Benton è nella camera della casa di Aspen che usa come studio, seduto alla scrivania davanti al portatile, in attesa che Lucy attivi la minicamera, nascosta in una penna biro e collegata a un’interfaccia cellulare che sembra un cercapersone, e il trasmettitore ambientale ultrasensibile occultato in una matita. A destra del computer, sulla sua scrivania, c’è una valigetta contenente un sistema di sorveglianza ambientale modulare. Ricevitori e registratore sono in stand-by.
A Charleston sono le dieci e ventotto minuti del mattino e ad Aspen due ore prima. Benton fissa lo schermo nero del portatile con le cuffie in testa e aspetta pazientemente. È già lì da un’ora. Lucy lo ha chiamato ieri da Charleston e gli ha detto di aver fissato un appuntamento con Paulsson. Il dottore era molto impegnato e lei ha dovuto spiegare alla segretaria che era urgente, che l’idoneità al volo le scadeva due giorni dopo e che doveva assolutamente fare la visita per poter continuare a lavorare. La segretaria le ha chiesto come mai aveva aspettato l’ultimo momento.

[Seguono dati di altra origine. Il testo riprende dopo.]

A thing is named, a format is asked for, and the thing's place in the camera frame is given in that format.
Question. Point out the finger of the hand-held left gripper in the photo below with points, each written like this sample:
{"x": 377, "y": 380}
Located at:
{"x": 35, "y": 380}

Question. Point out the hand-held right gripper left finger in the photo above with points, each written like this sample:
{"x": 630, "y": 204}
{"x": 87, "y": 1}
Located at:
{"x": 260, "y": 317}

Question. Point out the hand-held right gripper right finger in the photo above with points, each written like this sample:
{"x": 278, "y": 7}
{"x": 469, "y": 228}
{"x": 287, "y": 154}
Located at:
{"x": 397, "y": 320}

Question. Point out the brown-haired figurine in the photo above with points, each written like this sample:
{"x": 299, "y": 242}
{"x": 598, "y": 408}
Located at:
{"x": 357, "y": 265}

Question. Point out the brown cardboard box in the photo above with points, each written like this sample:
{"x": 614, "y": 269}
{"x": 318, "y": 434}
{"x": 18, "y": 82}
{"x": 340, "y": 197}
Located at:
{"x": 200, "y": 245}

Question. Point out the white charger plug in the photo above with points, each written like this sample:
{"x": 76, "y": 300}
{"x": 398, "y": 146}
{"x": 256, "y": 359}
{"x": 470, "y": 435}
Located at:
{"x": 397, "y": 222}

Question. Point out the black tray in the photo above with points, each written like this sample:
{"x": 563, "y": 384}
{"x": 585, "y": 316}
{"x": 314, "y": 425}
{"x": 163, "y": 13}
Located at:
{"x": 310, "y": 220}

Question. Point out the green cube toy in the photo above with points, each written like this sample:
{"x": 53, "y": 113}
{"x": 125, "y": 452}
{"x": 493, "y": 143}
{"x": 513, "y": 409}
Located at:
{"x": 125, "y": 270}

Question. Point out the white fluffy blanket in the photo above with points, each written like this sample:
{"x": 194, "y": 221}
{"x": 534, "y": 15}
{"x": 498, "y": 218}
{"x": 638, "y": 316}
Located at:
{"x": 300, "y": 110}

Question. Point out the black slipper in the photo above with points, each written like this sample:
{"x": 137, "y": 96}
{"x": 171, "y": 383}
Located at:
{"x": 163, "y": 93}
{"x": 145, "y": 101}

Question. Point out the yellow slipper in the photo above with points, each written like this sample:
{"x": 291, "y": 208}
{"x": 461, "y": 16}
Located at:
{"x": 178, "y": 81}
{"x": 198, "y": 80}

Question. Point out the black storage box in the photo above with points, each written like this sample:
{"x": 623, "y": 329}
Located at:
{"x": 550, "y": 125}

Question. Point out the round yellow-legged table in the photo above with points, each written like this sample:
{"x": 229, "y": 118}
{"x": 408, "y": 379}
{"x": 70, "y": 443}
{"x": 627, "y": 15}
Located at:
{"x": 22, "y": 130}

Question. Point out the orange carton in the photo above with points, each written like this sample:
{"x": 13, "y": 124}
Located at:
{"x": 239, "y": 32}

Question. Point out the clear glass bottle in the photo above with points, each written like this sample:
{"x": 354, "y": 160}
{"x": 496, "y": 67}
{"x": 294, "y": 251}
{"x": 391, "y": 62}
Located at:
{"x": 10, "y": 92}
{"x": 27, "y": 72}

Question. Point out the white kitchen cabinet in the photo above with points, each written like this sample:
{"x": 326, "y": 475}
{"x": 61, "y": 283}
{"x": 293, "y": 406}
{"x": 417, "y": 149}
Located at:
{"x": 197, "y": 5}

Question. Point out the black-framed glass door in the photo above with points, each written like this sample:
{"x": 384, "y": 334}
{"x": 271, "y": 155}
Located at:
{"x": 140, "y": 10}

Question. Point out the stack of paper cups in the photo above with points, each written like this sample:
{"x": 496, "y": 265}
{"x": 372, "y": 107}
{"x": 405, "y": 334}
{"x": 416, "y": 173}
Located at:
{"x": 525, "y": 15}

Lucy allora si è profusa in mille scuse, ha assunto un tono imbarazzato, ha detto che non ce l’ha proprio fatta, che negli ultimi tempi si era dovuta spostare continuamente per lavoro e non era riuscita a fissare l’appuntamento. Per buona misura, ha aggiunto che stava passando un brutto periodo dal punto di vista personale, aveva mille problemi e adesso rischiava anche di perdere il lavoro, se non fosse riuscita a rinnovare l’idoneità al volo. La donna l’ha messa in attesa e dopo un po’ le ha annunciato che il dottor Paulsson l’avrebbe vista la mattina dopo alle dieci. Era sicura di farcela, vero? Perché il dottor Paulsson le stava facendo un enorme favore e non sarebbe stato giusto non presentarsi all’ultimo momento, dopo che lui si era fatto in quattro per lei.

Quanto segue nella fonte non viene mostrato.